▸ Aim of the exercise
From the material below, please set down exactly the lines starting with the one with "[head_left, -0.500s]" and going on through the one with "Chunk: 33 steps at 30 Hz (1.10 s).", without a single picture.

--- START ---

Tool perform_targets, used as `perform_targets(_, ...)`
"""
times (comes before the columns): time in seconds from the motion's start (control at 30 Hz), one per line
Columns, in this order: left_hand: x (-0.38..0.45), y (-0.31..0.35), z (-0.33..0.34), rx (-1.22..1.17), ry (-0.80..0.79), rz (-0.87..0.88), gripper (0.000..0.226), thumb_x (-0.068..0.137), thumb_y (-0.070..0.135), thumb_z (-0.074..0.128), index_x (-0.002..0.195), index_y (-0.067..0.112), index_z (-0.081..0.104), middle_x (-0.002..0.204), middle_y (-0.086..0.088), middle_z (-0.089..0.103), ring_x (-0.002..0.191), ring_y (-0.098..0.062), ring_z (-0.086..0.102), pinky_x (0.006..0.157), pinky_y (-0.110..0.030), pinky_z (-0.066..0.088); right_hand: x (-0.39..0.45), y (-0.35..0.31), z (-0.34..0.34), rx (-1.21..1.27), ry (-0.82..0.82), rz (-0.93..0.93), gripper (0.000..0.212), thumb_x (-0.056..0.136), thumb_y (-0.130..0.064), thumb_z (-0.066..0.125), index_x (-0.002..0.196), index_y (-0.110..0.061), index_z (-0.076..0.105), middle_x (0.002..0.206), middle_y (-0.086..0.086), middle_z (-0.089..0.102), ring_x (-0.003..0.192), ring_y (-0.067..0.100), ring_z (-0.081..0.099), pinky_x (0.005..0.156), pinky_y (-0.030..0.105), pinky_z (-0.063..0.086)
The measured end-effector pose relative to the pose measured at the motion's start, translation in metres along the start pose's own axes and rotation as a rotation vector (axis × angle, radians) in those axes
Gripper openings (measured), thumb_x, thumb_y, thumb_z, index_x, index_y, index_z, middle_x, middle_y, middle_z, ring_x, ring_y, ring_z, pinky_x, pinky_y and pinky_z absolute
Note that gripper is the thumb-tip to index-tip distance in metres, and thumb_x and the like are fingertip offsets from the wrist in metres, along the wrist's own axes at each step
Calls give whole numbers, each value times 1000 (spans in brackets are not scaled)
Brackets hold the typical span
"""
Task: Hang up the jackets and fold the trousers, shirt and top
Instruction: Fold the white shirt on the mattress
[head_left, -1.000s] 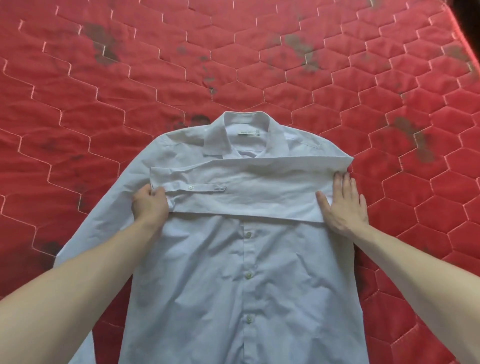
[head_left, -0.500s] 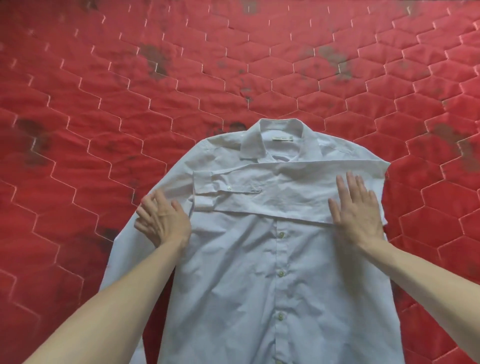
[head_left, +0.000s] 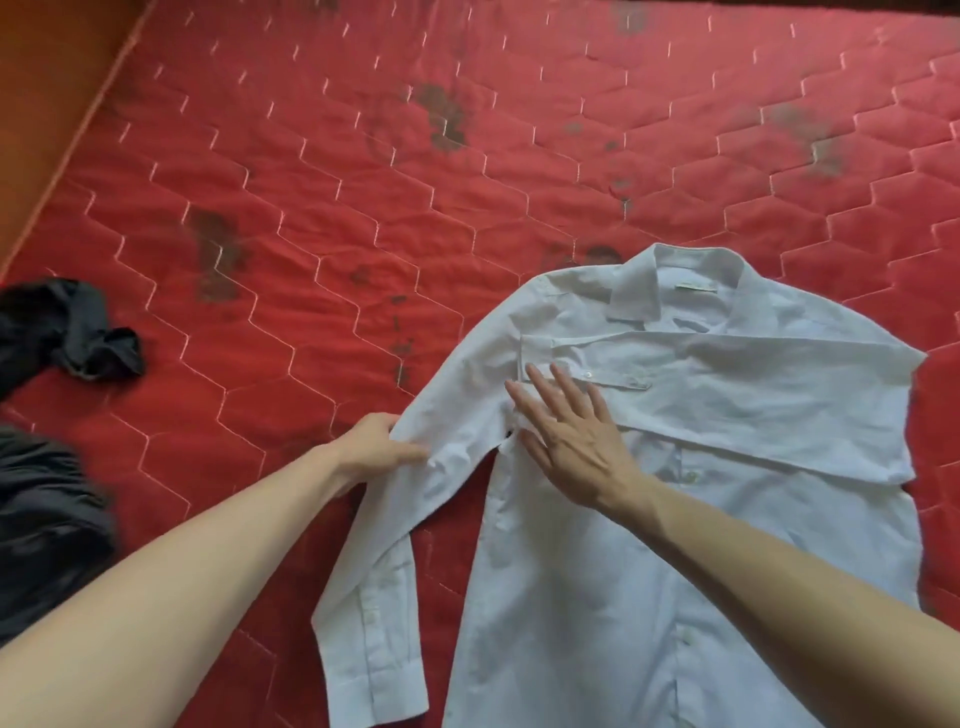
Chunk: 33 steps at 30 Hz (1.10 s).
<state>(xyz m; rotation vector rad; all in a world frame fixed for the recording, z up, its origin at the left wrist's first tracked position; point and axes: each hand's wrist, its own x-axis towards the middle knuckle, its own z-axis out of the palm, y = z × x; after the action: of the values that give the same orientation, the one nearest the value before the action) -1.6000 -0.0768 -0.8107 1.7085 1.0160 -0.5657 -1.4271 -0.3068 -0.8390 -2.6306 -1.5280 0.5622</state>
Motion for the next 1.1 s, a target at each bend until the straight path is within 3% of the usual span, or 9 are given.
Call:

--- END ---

▸ Your solution
[head_left, -0.500s] 
[head_left, +0.000s] 
Chunk: 33 steps at 30 Hz (1.10 s).

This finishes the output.